REFÎUDDİN ed-DİHLEVÎ

Refîuddîn Abdülvehhâb b. Şâh Veliyyillâh Ahmed b. Abdirrahîm ed-Dihlevî el-Fârûkī (ö. 1233/1818)

Hindistanlı İslâm âlimi.

Müellif:

1163 (1750) yılında Delhi’de doğdu. Babası Şah Veliyyullah ed-Dihlevî olup şeceresi Hz. Ömer’e dayanır. İlk eğitimini babasından ve yakın çevresinden aldı. Kur’ân-ı Kerîm’i ezberleyerek kıraat öğrendi, babasının hadis derslerine devam etti. Kardeşleriyle birlikte dönemin meşhur Urdu edebiyatçısı Mîr Derd’den Urduca öğrendi. On üç yaşındayken babasının ölmesi üzerine yetiştirilmesiyle ağabeyi Abdülazîz ed-Dihlevî ilgilendi. Akrabası Muhammed Âşık b. Ubeydullah Pultî’den dinî ve tasavvufî eğitim gördü. Yirmi yaşlarında öğrenimini tamamlayıp eser telif etmeye ve fetva vermeye başladı. Şah Abdülazîz’in rahatsızlanması sebebiyle Rahîmiyye Medresesi’nin yönetimini üstlendi ve burada hocalık yaptı. Öğrencileri arasında yeğeni İsmâil Şehîd’in yetişmesinde önemli rolü vardır. Şah Abdülazîz’in aksine siyasî faaliyetlerde aktif olarak yer almayan Dihlevî 6 Şevval 1233 (9 Ağustos 1818) tarihinde koleradan öldü ve Delhi’deki aile kabristanına defnedildi. Rahmân Ali’nin onun ölümü için verdiği 1249 (1833) yılı (Teẕkire-i ʿUlemâʾ-i Hind, s. 196) doğru değildir. Refîuddin Dihlevî’nin ilmî geleneğini sürdüren oğlu Şah Muhammed Mahsûsullah, Seyyid Ahmed Han’ın hocalarındandır.
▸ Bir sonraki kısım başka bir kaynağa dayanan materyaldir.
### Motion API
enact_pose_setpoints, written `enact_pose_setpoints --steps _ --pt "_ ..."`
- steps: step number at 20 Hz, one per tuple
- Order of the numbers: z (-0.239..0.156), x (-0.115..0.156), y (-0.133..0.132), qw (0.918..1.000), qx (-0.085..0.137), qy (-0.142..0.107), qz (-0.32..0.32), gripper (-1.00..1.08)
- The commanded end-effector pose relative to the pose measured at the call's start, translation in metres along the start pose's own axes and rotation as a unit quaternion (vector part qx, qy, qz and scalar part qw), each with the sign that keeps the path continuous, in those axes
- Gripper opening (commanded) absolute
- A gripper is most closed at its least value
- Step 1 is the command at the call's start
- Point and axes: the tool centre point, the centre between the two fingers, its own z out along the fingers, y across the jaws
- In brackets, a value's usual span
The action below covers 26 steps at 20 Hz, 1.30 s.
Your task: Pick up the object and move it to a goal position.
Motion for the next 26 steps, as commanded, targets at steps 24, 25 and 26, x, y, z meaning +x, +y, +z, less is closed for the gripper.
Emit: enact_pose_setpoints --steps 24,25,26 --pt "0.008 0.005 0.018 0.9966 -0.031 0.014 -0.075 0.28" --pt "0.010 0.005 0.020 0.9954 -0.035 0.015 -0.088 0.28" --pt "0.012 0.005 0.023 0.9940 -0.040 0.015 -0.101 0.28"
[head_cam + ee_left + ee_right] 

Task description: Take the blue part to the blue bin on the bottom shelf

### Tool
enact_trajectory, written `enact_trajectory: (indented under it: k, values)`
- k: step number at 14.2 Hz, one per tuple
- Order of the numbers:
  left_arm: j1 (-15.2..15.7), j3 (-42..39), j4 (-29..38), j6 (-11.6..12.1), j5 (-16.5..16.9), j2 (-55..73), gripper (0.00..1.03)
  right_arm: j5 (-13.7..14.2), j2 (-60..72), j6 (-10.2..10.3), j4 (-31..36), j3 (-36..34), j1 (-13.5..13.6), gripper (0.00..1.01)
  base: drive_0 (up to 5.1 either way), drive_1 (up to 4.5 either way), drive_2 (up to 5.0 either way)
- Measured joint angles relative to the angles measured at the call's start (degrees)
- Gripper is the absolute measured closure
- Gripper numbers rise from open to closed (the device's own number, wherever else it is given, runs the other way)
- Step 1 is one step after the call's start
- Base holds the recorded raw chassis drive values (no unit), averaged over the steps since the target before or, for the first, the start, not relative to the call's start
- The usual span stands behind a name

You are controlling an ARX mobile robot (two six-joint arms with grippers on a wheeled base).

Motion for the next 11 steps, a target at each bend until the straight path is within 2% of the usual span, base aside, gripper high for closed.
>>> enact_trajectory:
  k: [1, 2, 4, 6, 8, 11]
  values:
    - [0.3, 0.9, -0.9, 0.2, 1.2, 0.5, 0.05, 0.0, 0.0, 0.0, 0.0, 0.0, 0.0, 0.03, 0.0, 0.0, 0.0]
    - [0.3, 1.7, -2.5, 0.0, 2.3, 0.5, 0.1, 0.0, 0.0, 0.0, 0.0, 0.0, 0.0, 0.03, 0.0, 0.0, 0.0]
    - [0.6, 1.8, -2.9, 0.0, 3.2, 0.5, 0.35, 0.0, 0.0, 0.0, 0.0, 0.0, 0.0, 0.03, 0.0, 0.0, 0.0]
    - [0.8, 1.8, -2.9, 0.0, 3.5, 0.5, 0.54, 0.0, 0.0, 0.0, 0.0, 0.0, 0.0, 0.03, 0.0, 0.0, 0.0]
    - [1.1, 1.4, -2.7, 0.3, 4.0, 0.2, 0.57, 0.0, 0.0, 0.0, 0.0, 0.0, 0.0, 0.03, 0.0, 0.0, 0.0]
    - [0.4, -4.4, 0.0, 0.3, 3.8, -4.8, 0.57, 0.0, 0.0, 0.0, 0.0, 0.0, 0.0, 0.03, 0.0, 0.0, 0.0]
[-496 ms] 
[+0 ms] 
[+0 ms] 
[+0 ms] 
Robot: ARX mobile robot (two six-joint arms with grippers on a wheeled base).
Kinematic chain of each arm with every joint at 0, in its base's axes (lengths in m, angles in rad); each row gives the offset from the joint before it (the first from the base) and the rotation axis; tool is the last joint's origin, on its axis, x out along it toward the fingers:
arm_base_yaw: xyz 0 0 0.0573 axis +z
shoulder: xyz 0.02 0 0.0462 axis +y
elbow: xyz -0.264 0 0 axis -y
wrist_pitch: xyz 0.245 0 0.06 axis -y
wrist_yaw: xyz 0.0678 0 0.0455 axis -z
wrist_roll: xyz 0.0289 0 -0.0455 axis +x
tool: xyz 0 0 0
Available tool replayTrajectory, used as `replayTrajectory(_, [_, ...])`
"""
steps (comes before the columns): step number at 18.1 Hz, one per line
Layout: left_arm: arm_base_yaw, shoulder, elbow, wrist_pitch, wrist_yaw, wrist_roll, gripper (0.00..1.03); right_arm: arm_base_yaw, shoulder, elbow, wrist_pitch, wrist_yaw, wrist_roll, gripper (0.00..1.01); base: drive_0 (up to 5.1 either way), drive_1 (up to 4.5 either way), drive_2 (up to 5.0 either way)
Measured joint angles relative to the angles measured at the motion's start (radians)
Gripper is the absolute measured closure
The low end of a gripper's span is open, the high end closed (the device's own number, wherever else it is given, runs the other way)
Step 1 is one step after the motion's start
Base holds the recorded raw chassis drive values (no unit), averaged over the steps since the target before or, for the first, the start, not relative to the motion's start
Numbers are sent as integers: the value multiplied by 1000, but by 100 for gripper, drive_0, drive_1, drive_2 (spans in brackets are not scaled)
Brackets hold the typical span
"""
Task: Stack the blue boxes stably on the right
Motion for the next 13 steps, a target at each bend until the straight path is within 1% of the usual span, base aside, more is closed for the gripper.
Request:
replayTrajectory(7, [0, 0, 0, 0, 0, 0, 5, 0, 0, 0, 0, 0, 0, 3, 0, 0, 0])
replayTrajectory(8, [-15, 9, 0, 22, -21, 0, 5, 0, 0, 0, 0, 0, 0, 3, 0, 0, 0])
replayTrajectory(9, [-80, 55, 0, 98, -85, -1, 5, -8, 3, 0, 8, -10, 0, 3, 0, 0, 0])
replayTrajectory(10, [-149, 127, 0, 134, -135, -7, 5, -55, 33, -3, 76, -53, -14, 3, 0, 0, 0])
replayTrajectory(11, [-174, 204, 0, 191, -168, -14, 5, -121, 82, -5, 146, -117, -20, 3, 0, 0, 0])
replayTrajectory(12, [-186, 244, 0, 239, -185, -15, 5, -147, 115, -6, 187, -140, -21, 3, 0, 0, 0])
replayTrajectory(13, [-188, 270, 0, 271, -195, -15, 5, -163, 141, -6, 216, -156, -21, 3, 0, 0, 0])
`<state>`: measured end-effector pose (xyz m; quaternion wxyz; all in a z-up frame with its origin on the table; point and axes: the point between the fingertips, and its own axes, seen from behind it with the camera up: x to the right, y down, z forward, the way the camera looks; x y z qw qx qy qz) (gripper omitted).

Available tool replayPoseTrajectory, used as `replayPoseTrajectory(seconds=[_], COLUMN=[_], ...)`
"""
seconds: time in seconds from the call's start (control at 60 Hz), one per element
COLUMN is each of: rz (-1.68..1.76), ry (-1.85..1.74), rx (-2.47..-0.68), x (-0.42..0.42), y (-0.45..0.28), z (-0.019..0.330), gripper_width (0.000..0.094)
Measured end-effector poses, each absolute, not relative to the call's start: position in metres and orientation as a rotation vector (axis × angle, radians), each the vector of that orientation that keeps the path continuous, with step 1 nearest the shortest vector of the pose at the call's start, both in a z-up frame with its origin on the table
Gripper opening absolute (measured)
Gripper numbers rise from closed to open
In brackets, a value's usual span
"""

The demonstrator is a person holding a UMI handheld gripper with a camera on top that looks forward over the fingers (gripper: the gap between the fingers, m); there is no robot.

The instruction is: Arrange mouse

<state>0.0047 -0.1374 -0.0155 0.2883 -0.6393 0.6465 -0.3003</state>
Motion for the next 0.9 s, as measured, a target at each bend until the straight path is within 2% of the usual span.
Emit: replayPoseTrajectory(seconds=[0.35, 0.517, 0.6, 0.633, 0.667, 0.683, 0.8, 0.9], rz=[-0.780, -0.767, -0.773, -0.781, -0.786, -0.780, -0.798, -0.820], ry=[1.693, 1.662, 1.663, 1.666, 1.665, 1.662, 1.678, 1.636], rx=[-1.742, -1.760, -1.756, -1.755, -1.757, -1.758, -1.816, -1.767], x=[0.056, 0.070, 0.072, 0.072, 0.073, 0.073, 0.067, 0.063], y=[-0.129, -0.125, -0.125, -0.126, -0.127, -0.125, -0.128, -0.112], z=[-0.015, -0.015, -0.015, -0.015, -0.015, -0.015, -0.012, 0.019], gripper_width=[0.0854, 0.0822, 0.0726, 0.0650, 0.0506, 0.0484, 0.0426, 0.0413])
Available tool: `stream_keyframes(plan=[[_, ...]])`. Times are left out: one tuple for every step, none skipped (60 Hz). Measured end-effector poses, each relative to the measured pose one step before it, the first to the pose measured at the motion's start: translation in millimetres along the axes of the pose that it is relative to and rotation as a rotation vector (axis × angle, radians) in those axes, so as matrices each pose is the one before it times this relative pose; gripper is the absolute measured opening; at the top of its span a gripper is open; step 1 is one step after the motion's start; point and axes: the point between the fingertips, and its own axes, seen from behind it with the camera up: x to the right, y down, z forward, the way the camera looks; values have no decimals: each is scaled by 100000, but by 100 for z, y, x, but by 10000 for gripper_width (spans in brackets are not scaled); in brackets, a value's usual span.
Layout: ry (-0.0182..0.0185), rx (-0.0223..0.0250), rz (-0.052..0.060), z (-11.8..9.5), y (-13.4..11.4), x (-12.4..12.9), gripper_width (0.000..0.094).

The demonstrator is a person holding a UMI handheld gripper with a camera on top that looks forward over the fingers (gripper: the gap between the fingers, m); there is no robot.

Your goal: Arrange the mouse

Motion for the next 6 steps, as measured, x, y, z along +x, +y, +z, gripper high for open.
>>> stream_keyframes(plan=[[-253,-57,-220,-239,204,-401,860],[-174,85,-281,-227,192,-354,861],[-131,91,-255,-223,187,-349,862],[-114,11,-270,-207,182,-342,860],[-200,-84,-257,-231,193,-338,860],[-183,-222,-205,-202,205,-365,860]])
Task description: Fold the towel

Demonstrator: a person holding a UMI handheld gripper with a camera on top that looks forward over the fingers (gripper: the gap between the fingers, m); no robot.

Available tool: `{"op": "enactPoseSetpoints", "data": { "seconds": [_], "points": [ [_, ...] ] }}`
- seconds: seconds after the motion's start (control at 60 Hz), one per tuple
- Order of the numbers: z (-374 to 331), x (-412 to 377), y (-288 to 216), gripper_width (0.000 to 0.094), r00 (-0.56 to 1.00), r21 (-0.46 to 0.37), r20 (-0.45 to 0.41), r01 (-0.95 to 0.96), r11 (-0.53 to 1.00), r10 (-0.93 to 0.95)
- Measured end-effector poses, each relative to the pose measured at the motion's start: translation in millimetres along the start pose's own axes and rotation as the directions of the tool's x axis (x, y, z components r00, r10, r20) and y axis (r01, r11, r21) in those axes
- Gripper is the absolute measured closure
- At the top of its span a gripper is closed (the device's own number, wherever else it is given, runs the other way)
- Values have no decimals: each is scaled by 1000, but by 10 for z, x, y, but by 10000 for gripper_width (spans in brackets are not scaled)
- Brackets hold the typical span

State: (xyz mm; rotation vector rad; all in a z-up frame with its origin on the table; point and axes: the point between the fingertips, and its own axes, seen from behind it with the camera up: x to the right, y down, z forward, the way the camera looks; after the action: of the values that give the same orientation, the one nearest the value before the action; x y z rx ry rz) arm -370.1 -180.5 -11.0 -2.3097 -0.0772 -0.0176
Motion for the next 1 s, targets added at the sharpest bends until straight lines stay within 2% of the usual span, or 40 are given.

Refîuddin ed-Dihlevî Hint alt kıtasının, özellikle Delhi’nin siyasî ve idarî bakımdan çok karışık olduğu bir dönemde yaşamıştır. Bu devirde İngilizler, Hint alt kıtasını büyük ölçüde kontrol altına almış bulunuyor, ayrıca bölgede misyonerlik faaliyetleri çok yoğun biçimde devam ediyordu. Dihlevî tefsir ve kelâmdan başka Arap edebiyatı, mantık ve matematik alanlarında ileri seviyeye ulaşmıştı. Arapça yazdığı şiirleri oldukça başarılı sayılır. Babası gibi Hanefî mezhebine bağlı olan Refîuddin hadisle amel etme fikrini benimsemekteydi (Halid Zaferullah Daudi, s. 159). İşlerini planlı biçimde yürütmeyi başaran Refîuddin bu sayede vaktini iyi değerlendirme imkânı bulmuştur (M. İshak Battî, I, 250-251).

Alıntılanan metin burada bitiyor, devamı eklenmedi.